Within sight of the skyscrapers of central London lies what organizers claim is the biggest building site in Europe. Thousands of construction workers are toiling away across a swath of the eastern suburb of Stratford, and in their midst are emerging the shells of spectacular stadiums. This is the London 2012 Olympic Park.
In two years, the Olympic flame will be lit in the main stadium as athletes from an estimated 205 countries parade for the opening ceremony of the 30th Olympiad.
To mark the countdown, one of the world's most successful athletes took a tour of the stadium to the thrill of local spectators.
American sprinter Michael Johnson, the winner of four Olympic gold medals, says that for competitors, the two-year milestone will focus the mind.
"It is easy to get caught up in the training so much and this is a great reminder of what they are training for, this special moment in two years' time," said Johnson.
It is not just a milestone for the athletes.
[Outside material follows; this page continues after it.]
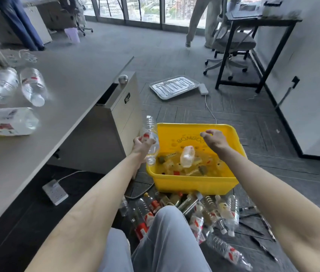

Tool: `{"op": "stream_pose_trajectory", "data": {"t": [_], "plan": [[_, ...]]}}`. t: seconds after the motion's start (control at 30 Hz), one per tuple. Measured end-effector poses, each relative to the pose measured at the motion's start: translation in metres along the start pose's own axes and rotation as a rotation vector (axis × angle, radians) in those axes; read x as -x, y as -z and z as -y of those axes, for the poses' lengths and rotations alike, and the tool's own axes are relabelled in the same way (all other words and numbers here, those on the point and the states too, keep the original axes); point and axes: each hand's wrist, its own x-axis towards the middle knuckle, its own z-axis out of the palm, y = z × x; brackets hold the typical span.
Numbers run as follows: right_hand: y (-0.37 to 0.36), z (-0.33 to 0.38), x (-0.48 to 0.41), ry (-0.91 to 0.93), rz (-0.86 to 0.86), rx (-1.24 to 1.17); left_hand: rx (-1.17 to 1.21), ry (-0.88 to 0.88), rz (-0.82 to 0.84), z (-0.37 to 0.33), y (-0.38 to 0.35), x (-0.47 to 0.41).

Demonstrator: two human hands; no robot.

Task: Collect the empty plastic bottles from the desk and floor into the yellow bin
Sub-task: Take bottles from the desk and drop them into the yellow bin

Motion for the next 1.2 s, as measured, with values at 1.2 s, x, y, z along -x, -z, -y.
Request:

London is beginning to gear itself up for 2012. The venues are taking shape; from the dramatic waveform of the Olympic pool, where athletes like Michael Phelps will be going for gold; to the futuristic shell of the basketball stadium and the dramatic outline of the velodrome, where one of Britain's biggest medal hopes will compete, cyclist Chris Hoy.
British cyclist Chris Hoy
"Straight away you can imagine yourself in here racing on the big day with the place packed out and you do get a bit of a tingle up the spine," said Hoy.
But the facilities have come at a huge cost. The budget for the Games is $14.5 billion, nearly three times the original estimate when London bid to host the Olympics. The government now says the Olympics will not be immune from current spending cuts, but says major projects will not be affected.
Reporter Patrick Lane of The Economist newspaper says by any measure, the bill is too high.
"It was presented as 2 things - both as a sporting festival and as a regeneration project," said Lane. "And whichever way you look at it, it's an expensive way of doing either. For example you probably wouldn't build an 80,000 seat stadium and then scale it back to whatever it's going to be in its post-Games use if you were thinking solely about regeneration."
As Deputy Chair of the London 2012 Organizing Committee, Keith Mills disagrees. He is talking up London's progress at a ceremony to mark the countdown in London's St. Pancras international station, where high speed trains will run to and from the Olympic Park as well as through the Channel Tunnel to Europe.
"At a time when economically around the world it is really tough, I think one of the things that is going to stimulate this country and perhaps take us out of recession is going to be the Games in 2012," said Mills.
Londoners are not letting financial concerns overshadow the excitement of the buildup. Polls show three-quarters of the city's residents now support the Games, an increase from when London won the bid.
The final bill may be huge, but the Games organizers claim the 2012 Olympics will re-energize London and the city should be proud to host the greatest sporting show on Earth.